This article discusses latency issues on servers which have power-saving features.
Servers can show unusually high CPU utilisation or high latencies for Cassandra operations despite a low (or lower) level of application traffic to the cluster.
In some situations, the application traffic/load is well below the peak or prime time but the servers are still heavily loaded with high CPU utilisation according to utilities such as
In an effort to reduce the footprint at data centres, servers in the last few years feature a power-saving mode which not only reduces a server's power consumption but also reduces the overall heat output which has a significant impact on cooling costs.
On Linux systems, this feature is called CPU frequency scaling (or CPU speed scaling) and allows the clock speed to be dynamically adjusted on running servers. This, for example, enables a server to run at lower clock speeds when the demand or load is low.
CPUfreq governor manages the scaling of frequencies based on defined rules. On most Linux systems, the default
ondemand governor switches the clock frequency to maximum when the demand is high then switches to the lowest frequency when the system is idle.
However, the power saved by the
ondemand governor is offset by the latency cost when switching clock frequencies.

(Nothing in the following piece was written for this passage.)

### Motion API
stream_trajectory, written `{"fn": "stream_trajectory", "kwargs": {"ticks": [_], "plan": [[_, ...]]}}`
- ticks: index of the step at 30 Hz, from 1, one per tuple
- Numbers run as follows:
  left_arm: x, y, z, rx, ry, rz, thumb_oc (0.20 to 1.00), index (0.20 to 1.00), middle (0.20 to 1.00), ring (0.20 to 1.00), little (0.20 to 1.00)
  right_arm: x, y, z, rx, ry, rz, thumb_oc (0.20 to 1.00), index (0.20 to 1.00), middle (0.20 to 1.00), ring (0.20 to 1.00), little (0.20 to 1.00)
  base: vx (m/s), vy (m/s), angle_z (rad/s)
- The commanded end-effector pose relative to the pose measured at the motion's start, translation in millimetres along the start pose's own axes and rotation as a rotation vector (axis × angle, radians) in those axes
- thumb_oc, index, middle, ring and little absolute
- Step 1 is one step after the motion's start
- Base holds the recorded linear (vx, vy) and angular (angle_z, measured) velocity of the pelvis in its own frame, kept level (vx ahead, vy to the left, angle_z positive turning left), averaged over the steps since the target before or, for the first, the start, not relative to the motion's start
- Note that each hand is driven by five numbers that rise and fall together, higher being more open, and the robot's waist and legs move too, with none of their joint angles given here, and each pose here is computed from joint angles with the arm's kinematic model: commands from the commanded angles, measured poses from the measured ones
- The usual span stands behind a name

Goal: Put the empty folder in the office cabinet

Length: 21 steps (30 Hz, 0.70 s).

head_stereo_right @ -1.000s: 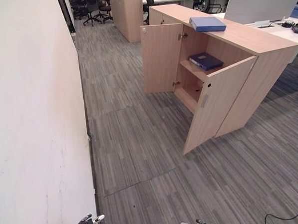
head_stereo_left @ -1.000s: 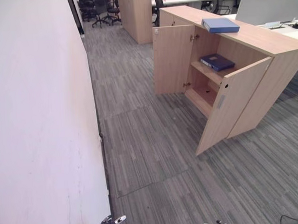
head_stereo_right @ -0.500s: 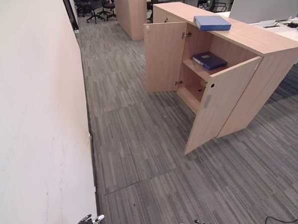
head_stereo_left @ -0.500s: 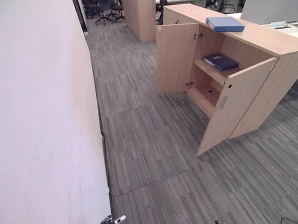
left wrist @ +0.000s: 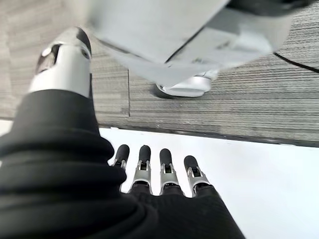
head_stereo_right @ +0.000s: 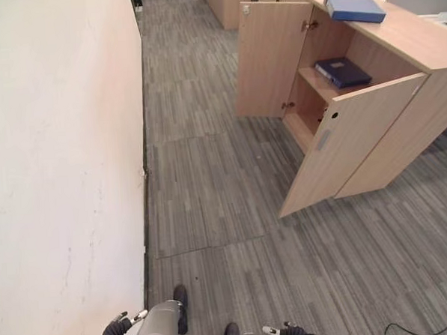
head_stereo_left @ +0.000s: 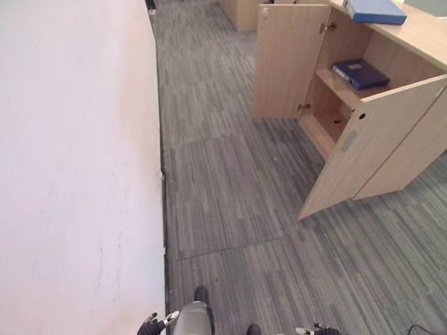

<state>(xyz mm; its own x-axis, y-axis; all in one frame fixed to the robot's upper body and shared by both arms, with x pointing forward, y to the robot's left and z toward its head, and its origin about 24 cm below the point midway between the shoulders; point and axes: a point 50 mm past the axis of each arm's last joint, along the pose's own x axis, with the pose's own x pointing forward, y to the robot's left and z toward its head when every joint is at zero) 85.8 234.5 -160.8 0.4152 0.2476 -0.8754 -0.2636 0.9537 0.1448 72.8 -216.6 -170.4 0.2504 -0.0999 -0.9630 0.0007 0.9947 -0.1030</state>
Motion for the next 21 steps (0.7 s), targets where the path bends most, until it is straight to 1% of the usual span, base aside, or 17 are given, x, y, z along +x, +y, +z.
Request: {"fn": "stream_trajectory", "kwargs": {"ticks": [1, 2, 7, 10, 14, 17, 21], "plan": [[-1, -4, -3, -0.023, -0.015, 0.001, 1.0, 1.0, 1.0, 1.0, 1.0, 0, -1, 1, 0.015, -0.013, -0.003, 1.0, 1.0, 1.0, 1.0, 1.0, 0.53, 0.259, -0.1], [-5, 0, -21, -0.049, 0.042, 0.018, 1.0, 1.0, 1.0, 1.0, 1.0, -1, -1, -11, 0.006, 0.02, 0.003, 1.0, 1.0, 1.0, 1.0, 1.0, 0.52, 0.264, -0.21], [-7, 7, -24, -0.039, 0.053, 0.027, 1.0, 1.0, 1.0, 1.0, 1.0, -3, -1, -27, -0.019, 0.084, 0.011, 1.0, 1.0, 1.0, 1.0, 1.0, 0.38, 0.224, -0.41], [-5, 11, -18, -0.029, 0.029, 0.035, 1.0, 1.0, 1.0, 1.0, 1.0, -4, -1, -30, -0.052, 0.094, 0.017, 1.0, 1.0, 1.0, 1.0, 1.0, 0.43, 0.362, -0.09], [-3, 8, -8, 0.026, 0.001, 0.014, 1.0, 1.0, 1.0, 1.0, 1.0, -3, -9, -16, -0.04, 0.051, -0.01, 1.0, 1.0, 1.0, 1.0, 1.0, 0.26, 0.331, 0.0], [0, 6, 3, 0.068, -0.027, 0.001, 1.0, 1.0, 1.0, 1.0, 1.0, 0, -2, 4, -0.054, -0.016, 0.011, 1.0, 1.0, 1.0, 1.0, 1.0, 0.28, 0.34, 0.56], [0, 3, 0, 0.067, -0.014, -0.01, 1.0, 1.0, 1.0, 1.0, 1.0, 0, 2, 12, -0.011, -0.054, 0.029, 1.0, 1.0, 1.0, 1.0, 1.0, 0.14, -0.017, 0.43]]}}
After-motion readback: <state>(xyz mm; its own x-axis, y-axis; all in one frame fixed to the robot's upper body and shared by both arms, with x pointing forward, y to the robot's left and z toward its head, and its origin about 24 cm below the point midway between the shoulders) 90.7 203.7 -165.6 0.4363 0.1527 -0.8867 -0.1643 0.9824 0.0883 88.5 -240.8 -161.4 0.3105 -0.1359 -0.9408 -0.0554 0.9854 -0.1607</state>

In certain conditions, the governor incorrectly misjudges the load requirements and CPUs get pinned on lower frequencies making it appear that processors are 100% utilised despite traffic being low on the server.
This behaviour has a detrimental effect on servers running DSE and Cassandra since the throughput gets capped at a lower rate than what they were designed to serve.
Do not use governors which lower the CPU frequency. Reconfigure all CPUs to use the
performance governor which locks the frequency at the maximum possible. This governor will not switch frequencies which effectively means there will be no power savings but the servers will always run at maximum throughput.
On most systems, set the governor as follows:
for CPUFREQ in /sys/devices/system/cpu/cpu*/cpufreq/scaling_governor do [ -f $CPUFREQ ] || continue echo -n performance > $CPUFREQ done
WARNING - Ensure that changes will persist after a reboot. Consult your system administrator for implementing this specifically for your environment.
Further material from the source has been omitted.